In 2013, Morales was cast as Magnolia Alegre in the primetime drama Maria Mercedes. She later made returned to film with Robin Padilla in the 2014 Metro Manila Film Festival entry Bonifacio: Ang Unang Pangulo. In 2015, she starred as Cecilia Macaraeg in the afternoon drama Nasaan Ka Nang Kailangan Kita, followed by a role in the 2016 romantic drama Born for You. In 2018, she played her second antagonist role, Celestina de Alegre, in Precious Hearts Romances presents Araw Gabi.

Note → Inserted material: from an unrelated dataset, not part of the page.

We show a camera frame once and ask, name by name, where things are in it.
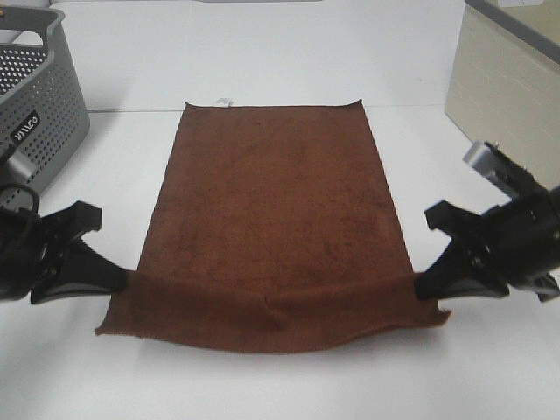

In 2023, she made her Broadway debut as Aurora Aquino in Here Lies Love. By 2025, she had rejoined GMA Network and appeared on the game show Rainbow Rumble, broadcast on the Kapamilya Channel, A2Z, and All TV.

=== Music career ===
During the early 2000s, Morales focused on her music career. She performed in live concerts in the Philippines, including 2004's Mamahalin Ka Niya. She co-wrote the lyrics to "Paano Kaya Magtatagpo?" with actor Piolo Pascual; the pair recorded the song as a duet composed by Arnel de Pano. In 2003, she embarked on a multi-city United States tour titled 'Vina Revealed' and 'Vina's Hot'. She became the first Filipina to sing at the New York International Music Festival held at the Palms Hotel in Las Vegas.

In 2006, she undertook a second tour of the United States. Morales represented the Philippines at the 2007 Ikon Asean singing contest, where she won the competition. Additionally, she co-hosted a series of Philippine shows with Martin Nievera in the United States and Canada.

==Personal life==
Morales is the sister of actress and dancer Shaina Magdayao. She has a daughter named Ceana, who was born on April 25, 2009.

In May 2018, the Mandaluyong City Regional Trial Court, under Judge Anthony Fama, convicted Morales' former partner, Cedric Lee, for the 2016 kidnapping of their daughter. Morales had accused Lee of keeping their then seven-year-old child for nine days without her consent. The court ordered Lee to pay a ₱300 fine, along with ₱50,000 in nominal and moral damages to Morales.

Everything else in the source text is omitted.